**What the task asks:**
What is needed is each line of the data below that holds the string "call".

**Record extracts:**
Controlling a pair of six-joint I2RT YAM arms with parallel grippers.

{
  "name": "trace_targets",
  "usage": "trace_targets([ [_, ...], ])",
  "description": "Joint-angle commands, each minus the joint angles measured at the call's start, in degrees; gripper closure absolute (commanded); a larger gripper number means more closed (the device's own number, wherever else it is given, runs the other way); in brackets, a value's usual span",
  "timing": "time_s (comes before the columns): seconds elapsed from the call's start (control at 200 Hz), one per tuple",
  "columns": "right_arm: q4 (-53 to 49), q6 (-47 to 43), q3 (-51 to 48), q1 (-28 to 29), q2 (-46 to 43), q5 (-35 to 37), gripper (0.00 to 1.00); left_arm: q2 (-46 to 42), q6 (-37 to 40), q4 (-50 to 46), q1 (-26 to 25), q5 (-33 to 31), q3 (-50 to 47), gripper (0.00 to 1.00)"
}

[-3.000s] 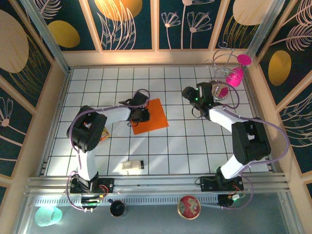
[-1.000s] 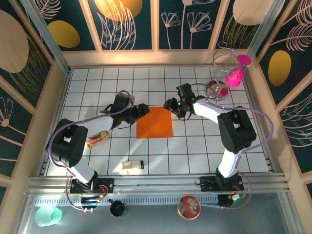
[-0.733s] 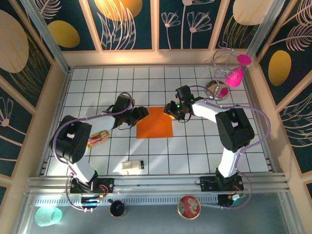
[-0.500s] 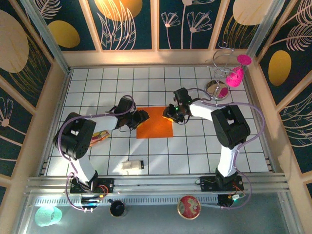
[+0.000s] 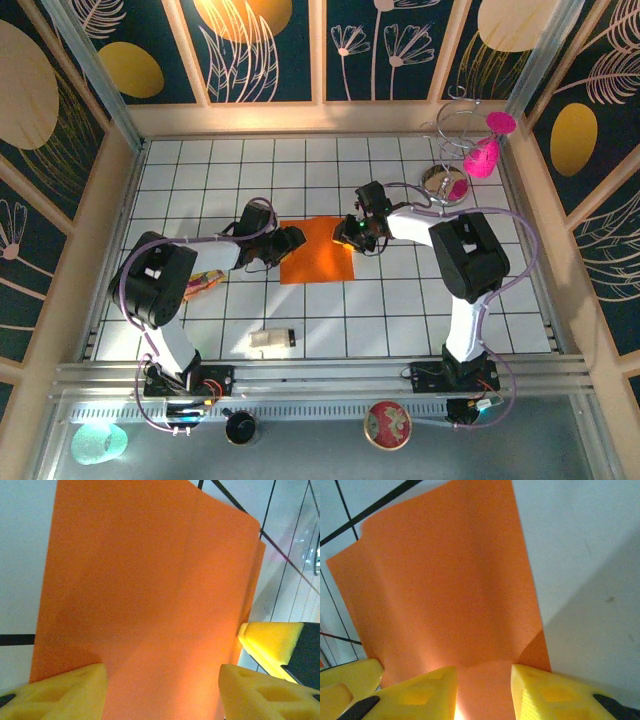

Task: Fold a paper plane with a square sheet of paper (pick it up from the middle)
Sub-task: First fold in half a square sheet of paper at the center of the table.

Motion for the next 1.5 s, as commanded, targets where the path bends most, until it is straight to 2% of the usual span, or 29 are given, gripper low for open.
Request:
trace_targets([
  [0.0,1.84,0.18,0.12,0.78,2.13,-1.44,0.65,0.69,-1.32,0.86,-0.2,0.04,-3.0,0.34],
  [0.155,4.96,1.4,-0.2,0.86,2.44,-2.9,0.65,-1.62,-2.78,4.55,-0.19,0.19,-4.77,0.2],
  [0.275,6.92,2.22,0.3,1.29,3.27,-4.48,0.67,-1.81,-2.92,4.98,-0.2,0.34,-4.9,0.15],
  [0.466,7.71,2.9,2.72,2.62,5.14,-5.66,0.73,-1.43,-2.27,2.8,-0.17,-0.13,-3.93,0.18],
  [0.846,10.71,5.28,4.96,6.74,8.03,-8.02,0.76,-0.31,0.18,-2.48,-0.2,-1.39,-1.73,0.25],
  [1.021,12.71,5.85,4.64,7.02,7.54,-9.56,0.78,0.15,1.37,-4.59,-0.19,-1.96,-0.35,0.33],
  [1.266,15.05,5.21,0.63,4.35,0.36,-6.18,0.77,-1.42,3.81,-5.26,-0.15,-2.97,1.51,0.56],
  [1.362,18.32,4.21,-4.54,3.28,-6.27,-2.49,0.72,-3.61,5.62,-3.81,-0.16,-2.6,2.18,0.65],
  [1.497,23.51,3.58,-11.68,-3.0,-15.48,-0.26,0.61,-7.29,7.45,0.68,-0.2,0.49,2.61,0.69],
])
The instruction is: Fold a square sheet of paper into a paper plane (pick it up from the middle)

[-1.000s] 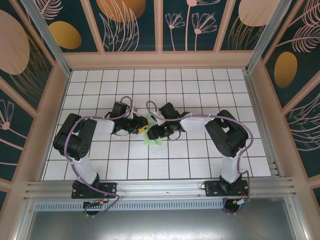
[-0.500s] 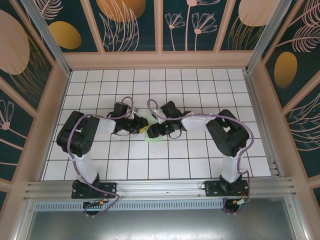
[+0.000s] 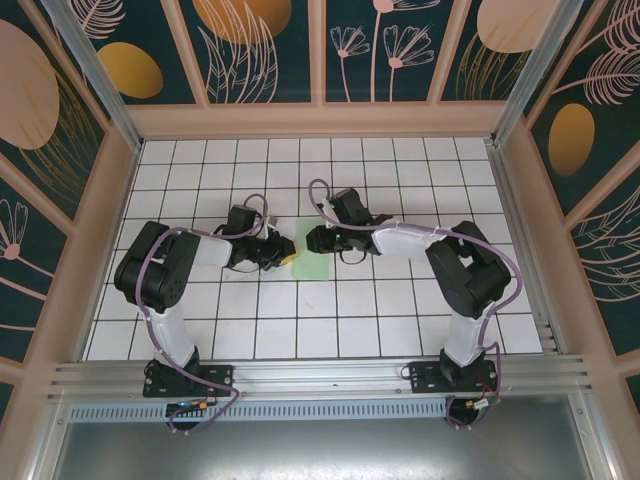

**Reply to the exercise:**
  "description": "Joint-angle commands, each minus the joint angles measured at the call's start, in degrees; gripper closure absolute (commanded); a larger gripper number means more closed (the device's own number, wherever else it is given, runs the other way); in brackets, a value's usual span",
  "timing": "time_s (comes before the columns): seconds elapsed from the call's start (control at 200 Hz), one per tuple",

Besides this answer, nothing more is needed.